▶ _WHAT NEEDS TO BE DONE_
Without including any pictures, copy every line below exactly.

*** Opening of DATA EXCERPT ***

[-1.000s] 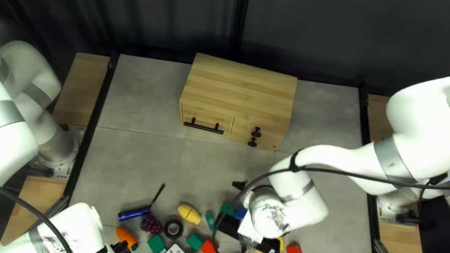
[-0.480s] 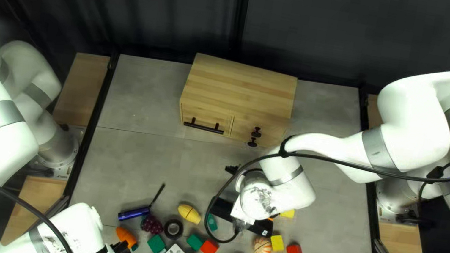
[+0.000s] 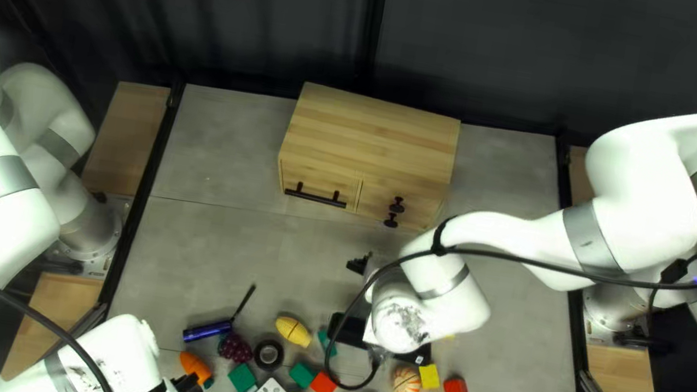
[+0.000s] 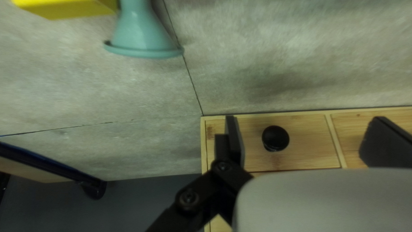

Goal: Open drawers and place objects into drawer and close

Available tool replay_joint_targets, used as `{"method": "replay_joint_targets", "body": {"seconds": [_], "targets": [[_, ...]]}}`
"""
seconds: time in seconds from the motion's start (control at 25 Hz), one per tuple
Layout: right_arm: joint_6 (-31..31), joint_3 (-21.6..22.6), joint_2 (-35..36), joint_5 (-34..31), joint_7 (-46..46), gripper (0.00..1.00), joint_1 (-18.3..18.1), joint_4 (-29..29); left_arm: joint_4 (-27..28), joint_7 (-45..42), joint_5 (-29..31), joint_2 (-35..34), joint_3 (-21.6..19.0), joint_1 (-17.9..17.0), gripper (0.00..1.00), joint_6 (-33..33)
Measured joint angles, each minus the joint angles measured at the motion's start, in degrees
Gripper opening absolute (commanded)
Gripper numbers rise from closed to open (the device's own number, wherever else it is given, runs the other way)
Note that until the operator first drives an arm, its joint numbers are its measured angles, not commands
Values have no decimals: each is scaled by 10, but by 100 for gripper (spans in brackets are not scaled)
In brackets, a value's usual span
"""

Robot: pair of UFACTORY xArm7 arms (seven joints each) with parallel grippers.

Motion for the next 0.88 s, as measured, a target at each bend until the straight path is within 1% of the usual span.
{"method": "replay_joint_targets", "body": {"seconds": [0.12, 0.32, 0.68, 0.88], "targets": [[10, 9, 2, 1, 6, 100, 13, 0, 0, 0, 0, 0, 0, 0, 100, 0], [42, 22, 22, 8, 4, 100, 31, 30, 0, 0, 0, 0, 0, 0, 100, 0], [61, 12, 30, 4, -4, 100, 24, 46, 0, 0, 0, 0, 0, 0, 100, 0], [68, 15, 32, 10, 1, 100, 28, 57, 0, 0, 0, 0, 0, 0, 100, 0]]}}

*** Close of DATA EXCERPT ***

▶ _SOLUTION TO THE PROBLEM_
[-1.000s] 
[-0.480s] 
[+0.000s] 
[+0.000s] 

Goal: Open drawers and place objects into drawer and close

Available tool replay_joint_targets, used as `{"method": "replay_joint_targets", "body": {"seconds": [_], "targets": [[_, ...]]}}`
"""
seconds: time in seconds from the motion's start (control at 25 Hz), one per tuple
Layout: right_arm: joint_6 (-31..31), joint_3 (-21.6..22.6), joint_2 (-35..36), joint_5 (-34..31), joint_7 (-46..46), gripper (0.00..1.00), joint_1 (-18.3..18.1), joint_4 (-29..29); left_arm: joint_4 (-27..28), joint_7 (-45..42), joint_5 (-29..31), joint_2 (-35..34), joint_3 (-21.6..19.0), joint_1 (-17.9..17.0), gripper (0.00..1.00), joint_6 (-33..33)
Measured joint angles, each minus the joint angles measured at the motion's start, in degrees
Gripper opening absolute (commanded)
Gripper numbers rise from closed to open (the device's own number, wherever else it is given, runs the other way)
Note that until the operator first drives an arm, its joint numbers are its measured angles, not commands
Values have no decimals: each is scaled by 10, but by 100 for gripper (spans in brackets are not scaled)
In brackets, a value's usual span
"""

Robot: pair of UFACTORY xArm7 arms (seven joints each) with parallel grippers.

Motion for the next 0.88 s, as measured, a target at each bend until the straight path is within 1% of the usual span.
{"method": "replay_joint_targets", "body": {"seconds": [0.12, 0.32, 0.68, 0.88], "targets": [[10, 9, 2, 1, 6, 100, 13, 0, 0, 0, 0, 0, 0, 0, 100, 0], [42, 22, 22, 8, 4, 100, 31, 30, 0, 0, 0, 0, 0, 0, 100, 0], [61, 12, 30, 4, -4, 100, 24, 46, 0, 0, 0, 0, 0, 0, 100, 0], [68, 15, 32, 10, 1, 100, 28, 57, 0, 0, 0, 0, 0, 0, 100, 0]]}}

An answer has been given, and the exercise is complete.